Investigations Interface

The Investigation interface allows administrators to investigate all data available to the application through a series of customizable filters. You can save these investigations to run ad hoc at a later time. You can also "save an investigation as a threat", which enables investigation criteria to function as a threat detection mechanism that Threat Manager monitors like built-in threats.

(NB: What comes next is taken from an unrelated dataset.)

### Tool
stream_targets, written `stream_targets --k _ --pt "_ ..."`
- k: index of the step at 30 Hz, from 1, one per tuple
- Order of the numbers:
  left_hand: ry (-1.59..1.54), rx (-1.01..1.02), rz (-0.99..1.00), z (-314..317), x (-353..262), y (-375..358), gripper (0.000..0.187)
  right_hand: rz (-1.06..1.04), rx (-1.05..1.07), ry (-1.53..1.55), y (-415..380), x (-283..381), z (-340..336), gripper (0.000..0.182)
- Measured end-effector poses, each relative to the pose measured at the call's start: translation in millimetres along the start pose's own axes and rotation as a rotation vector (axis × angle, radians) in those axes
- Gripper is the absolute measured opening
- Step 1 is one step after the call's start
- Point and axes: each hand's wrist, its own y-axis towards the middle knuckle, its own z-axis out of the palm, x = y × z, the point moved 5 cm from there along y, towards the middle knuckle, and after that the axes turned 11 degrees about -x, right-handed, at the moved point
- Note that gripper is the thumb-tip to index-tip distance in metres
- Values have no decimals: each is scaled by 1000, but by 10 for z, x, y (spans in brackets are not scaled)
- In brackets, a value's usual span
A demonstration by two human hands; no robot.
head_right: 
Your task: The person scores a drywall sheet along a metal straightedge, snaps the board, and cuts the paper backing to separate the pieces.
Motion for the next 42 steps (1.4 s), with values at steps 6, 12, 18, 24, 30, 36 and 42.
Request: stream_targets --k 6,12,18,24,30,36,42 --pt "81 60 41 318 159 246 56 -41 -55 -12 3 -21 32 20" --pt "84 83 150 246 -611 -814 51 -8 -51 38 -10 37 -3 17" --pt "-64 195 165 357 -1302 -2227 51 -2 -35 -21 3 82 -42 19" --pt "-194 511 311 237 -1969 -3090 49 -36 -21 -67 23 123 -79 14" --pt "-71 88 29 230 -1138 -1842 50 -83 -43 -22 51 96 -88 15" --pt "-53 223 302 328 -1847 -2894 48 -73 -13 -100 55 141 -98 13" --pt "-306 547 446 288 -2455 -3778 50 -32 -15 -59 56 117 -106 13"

Click Investigate in the application header bar to open the Investigations interface.

Investigations interface

The Investigations interface contains the following pages:

  • New Investigation – Lets you run queries on available data with the filters you want for a specific timeframe. See the New Investigation Page topic for additional information.
  • Favorites – Provides a list of saved queries the logged in user has tagged as a Favorite. See the Favorites Page topic for additional information.
  • Audit and Compliance – Provides a list of saved built-in investigations with applied filters for commonly used Audit and Compliance activity reports. See the Audit and Compliance Page topic for additional information.
  • Predefined Investigations – Provides a list of saved built-in investigations with applied filters for Applications, Computers, Groups, iNetOrgPerson, Roles, and User activity reports. See the Predefined Investigations Page topic for additional information.
  • My Investigations – Provides a list of saved investigations created by the application users. See the My Investigations Page topic for additional information.
  • Subscriptions and Exports – Provides a list of investigations that are either subscribed to or scheduled for export. See the Subscriptions and Exports Page topic for additional information.

Every investigation has the same options at the top of the page. See the Investigation Options topic for additional information.

Every report generated by an investigation query displays the same type of information. See the Investigation Reports topic for additional information.

Search for Saved Investigations

The Investigations interface includes a search field in the navigation pane to find saved investigations by name.

Investigations Search showing matching results

Type in the search box. As you type, a dropdown will populate with saved investigations containing matches.